Yahoo! Birth of a New Machine

Yahoo is rolling out a brand new search engine today, with its own index and ranking mechanisms, casting aside its long-standing use of Google-powered search results. The move is bound to roil the industry and sets in motion a new race for the claim of web search champion.

Ever since Yahoo's acquisition of Inktomi nearly a year ago, speculation has focused on when the company would replace its Google powered search results with those from the Inktomi index.

In a surprising move, Yahoo isn't replacing Google with Inktomi. Rather, the company has developed a brand new search engine, drawing on the lessons learned from what the company calls the "critical mass" of search engineering talent that it has brought together through hiring and acquisitions, as well as investment in infrastructure and product quality.

"High quality, talented search engineers are in very short supply these days," said Jeff Weiner, Yahoo's senior vice president of search and marketplace. "Regardless of how good your planning process is, at the end of the day it comes down to people and chemistry."

Weiner said Yahoo has waited until now to make the switch from Google to be certain users would have the best experience possible after the transition. "It was absolutely essential to us that we had a roadmap in place that not only let us sustain our quality, but build on it."

Although the change to self-powered search results is a radical change, Yahoo has steadily made incremental improvements in its search capabilities for more than a year. In October 2002, the company made the most significant change to its operation since its birth, replacing its human-compiled directory listings with Google search results.

Then in April of last year, the company rolled out its new Yahoo Search, introducing a streamlined search page.
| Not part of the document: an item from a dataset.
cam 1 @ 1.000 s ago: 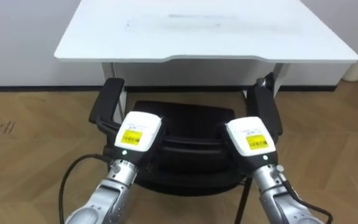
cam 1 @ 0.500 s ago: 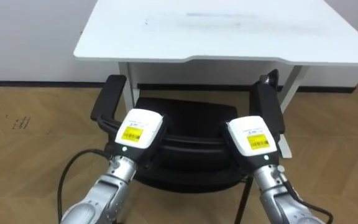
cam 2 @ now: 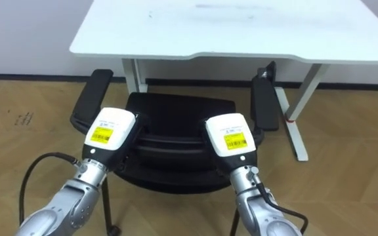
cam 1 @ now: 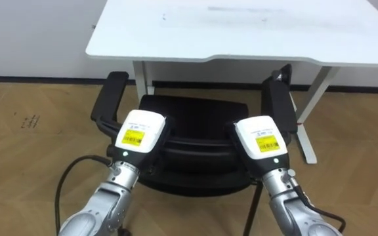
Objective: Push chair
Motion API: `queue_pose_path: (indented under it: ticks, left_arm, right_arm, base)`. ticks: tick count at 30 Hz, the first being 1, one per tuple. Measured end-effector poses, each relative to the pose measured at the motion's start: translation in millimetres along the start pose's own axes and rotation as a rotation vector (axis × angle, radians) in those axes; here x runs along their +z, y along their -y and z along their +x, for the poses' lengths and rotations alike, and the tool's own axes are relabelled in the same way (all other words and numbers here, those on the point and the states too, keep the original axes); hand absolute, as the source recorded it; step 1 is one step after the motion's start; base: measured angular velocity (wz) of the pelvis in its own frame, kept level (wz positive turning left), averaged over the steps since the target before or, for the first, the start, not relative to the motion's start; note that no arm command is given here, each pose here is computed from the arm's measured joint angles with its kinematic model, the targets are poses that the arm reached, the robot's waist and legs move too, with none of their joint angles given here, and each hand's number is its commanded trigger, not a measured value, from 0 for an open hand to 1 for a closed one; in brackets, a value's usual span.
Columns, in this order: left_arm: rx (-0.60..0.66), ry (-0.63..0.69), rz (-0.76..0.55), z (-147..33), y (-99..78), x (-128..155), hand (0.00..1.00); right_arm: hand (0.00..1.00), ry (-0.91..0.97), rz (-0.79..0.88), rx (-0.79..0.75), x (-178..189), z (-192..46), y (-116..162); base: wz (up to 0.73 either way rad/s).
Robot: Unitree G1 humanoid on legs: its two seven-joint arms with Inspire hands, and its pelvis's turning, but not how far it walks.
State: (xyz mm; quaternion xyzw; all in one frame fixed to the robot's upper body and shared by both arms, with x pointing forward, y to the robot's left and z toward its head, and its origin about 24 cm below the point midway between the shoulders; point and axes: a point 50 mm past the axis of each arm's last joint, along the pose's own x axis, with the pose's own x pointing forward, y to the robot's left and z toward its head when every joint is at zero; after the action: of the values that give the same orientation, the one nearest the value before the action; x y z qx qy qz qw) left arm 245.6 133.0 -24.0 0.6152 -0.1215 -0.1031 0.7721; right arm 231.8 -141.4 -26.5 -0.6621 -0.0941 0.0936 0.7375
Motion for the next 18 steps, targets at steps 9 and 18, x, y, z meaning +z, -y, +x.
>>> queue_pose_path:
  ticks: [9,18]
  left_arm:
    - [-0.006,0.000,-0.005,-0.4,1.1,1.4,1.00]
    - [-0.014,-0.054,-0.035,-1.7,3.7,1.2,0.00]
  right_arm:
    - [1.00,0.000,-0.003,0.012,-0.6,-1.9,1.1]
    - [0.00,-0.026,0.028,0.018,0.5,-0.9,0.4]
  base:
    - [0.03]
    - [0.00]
It also added new tabs to search result pages offering access to its directory listings, news, images, and yellow pages.

Today's launch is the beginning of a progressive rollout that will take place over the next few weeks. It is also the beginning of numerous planned enhancements focusing on web search, personalization and vertical search.

It's important to note that the new search engine is for web results only. Image search is still powered by Google, and News search is still a combination of Yahoo's own editorial and technological resources.

How does the new Yahoo search engine differ from Google? The presentation of the results is very similar. Yahoo has wisely opted to keep things looking mostly the same, with a few exceptions. There's a linked to the cached copy of each indexed page -- now being served from Yahoo, not Google -- but the "more pages from this site" link is gone. Just about everything else on search result pages looks the same.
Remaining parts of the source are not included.